## Exercise details
An exact repetition of the data is required; no picture should appear in it.

## Supplied material
..............................
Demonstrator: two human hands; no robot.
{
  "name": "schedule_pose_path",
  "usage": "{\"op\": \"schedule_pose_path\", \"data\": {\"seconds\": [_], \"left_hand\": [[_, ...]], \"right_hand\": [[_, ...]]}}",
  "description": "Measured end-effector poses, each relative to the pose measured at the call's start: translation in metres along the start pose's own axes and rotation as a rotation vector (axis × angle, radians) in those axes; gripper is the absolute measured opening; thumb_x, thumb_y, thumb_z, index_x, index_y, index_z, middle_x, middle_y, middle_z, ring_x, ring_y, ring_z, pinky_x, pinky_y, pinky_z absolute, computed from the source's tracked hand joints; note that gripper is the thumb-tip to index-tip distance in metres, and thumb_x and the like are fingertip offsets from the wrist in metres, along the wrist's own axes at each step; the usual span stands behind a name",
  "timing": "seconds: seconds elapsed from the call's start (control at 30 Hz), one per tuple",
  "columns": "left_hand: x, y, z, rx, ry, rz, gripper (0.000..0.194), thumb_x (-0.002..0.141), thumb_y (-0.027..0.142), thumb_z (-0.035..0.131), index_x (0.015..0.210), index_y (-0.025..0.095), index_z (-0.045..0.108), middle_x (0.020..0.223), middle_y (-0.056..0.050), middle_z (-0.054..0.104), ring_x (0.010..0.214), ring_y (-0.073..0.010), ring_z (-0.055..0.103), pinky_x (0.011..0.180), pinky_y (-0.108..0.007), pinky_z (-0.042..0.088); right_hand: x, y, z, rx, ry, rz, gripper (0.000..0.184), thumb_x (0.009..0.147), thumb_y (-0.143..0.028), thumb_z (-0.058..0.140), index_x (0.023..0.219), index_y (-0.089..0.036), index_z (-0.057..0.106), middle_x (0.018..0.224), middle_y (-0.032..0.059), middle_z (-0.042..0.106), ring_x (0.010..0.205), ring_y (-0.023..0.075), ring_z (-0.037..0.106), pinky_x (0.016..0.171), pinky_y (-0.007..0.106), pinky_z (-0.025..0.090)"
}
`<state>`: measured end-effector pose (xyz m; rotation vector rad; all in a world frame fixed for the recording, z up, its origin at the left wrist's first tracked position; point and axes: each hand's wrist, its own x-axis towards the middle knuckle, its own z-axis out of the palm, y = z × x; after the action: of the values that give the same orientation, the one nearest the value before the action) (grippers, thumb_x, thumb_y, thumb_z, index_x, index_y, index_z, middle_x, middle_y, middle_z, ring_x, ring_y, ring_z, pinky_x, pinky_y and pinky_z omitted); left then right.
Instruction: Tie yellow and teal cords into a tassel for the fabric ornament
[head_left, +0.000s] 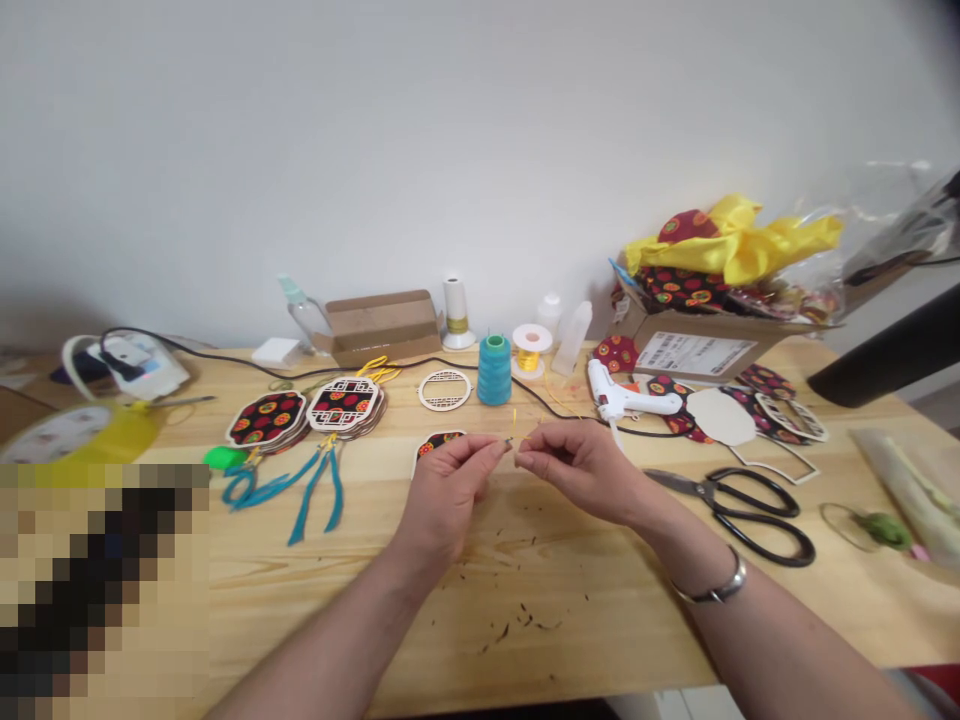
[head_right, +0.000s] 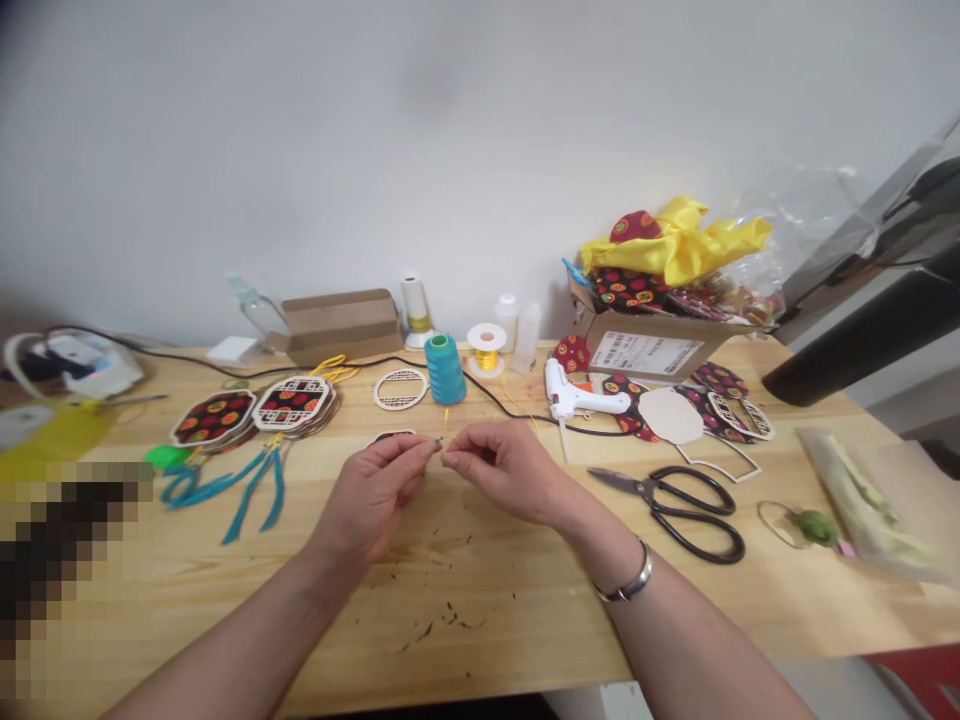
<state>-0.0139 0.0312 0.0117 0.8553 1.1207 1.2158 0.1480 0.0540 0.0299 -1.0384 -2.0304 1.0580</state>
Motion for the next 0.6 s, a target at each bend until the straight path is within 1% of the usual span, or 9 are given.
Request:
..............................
## Answer
Demonstrator: two human hands; no robot.
{
  "name": "schedule_pose_path",
  "usage": "{\"op\": \"schedule_pose_path\", \"data\": {\"seconds\": [_], \"left_hand\": [[_, ...]], \"right_hand\": [[_, ...]]}}",
  "description": "Measured end-effector poses, each relative to the pose measured at the call's start: translation in metres along the start pose's own axes and rotation as a rotation vector (axis × angle, radians) in those axes; gripper is the absolute measured opening; thumb_x, thumb_y, thumb_z, index_x, index_y, index_z, middle_x, middle_y, middle_z, ring_x, ring_y, ring_z, pinky_x, pinky_y, pinky_z absolute, computed from the source's tracked hand joints; note that gripper is the thumb-tip to index-tip distance in metres, and thumb_x and the like are fingertip offsets from the wrist in metres, along the wrist's own axes at each step; the usual span stands behind a name",
  "timing": "seconds: seconds elapsed from the call's start (control at 30 Hz), one per tuple",
  "columns": "left_hand: x, y, z, rx, ry, rz, gripper (0.000..0.194), thumb_x (-0.002..0.141), thumb_y (-0.027..0.142), thumb_z (-0.035..0.131), index_x (0.015..0.210), index_y (-0.025..0.095), index_z (-0.045..0.108), middle_x (0.020..0.223), middle_y (-0.056..0.050), middle_z (-0.054..0.104), ring_x (0.010..0.214), ring_y (-0.073..0.010), ring_z (-0.055..0.103), pinky_x (0.011..0.180), pinky_y (-0.108..0.007), pinky_z (-0.042..0.088); right_hand: x, y, z, rx, ry, rz, gripper (0.000..0.184), thumb_x (0.009..0.147), thumb_y (-0.143..0.028), thumb_z (-0.058..0.140), index_x (0.023..0.219), index_y (-0.089..0.036), index_z (-0.057..0.106), middle_x (0.018..0.224), middle_y (-0.032..0.059), middle_z (-0.042..0.106), ring_x (0.010..0.205), ring_y (-0.023..0.075), ring_z (-0.037..0.106), pinky_x (0.016..0.171), pinky_y (-0.007..0.106), pinky_z (-0.025..0.090)"
}
`<state>`: measured end-effector pose (xyz m; rotation vector rad; all in a world frame fixed for the recording, z up, its origin at the left wrist's first tracked position; point and axes: each hand's wrist, its own x-axis towards the middle knuckle, its own z-axis out of the palm, y = z × x; after the action: of the values that give the same orientation, the one nearest the value before the action) (grippers, thumb_x, thumb_y, thumb_z, index_x, index_y, index_z, middle_x, middle_y, middle_z, ring_x, ring_y, ring_z, pinky_x, pinky_y and pinky_z omitted); left then right.
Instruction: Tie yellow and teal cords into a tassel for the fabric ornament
[head_left, +0.000s] 
[head_right, +0.000s] 
<state>-0.0139 0.0312 0.0117 0.8553 1.1207 1.2158 0.1480 0.0540 0.0299 -1.0384 -2.0304 1.0580</state>
Motion for the next 0.6 s, a target at each bend until the straight path is within 1% of the usual span, or 9 are given.
Request:

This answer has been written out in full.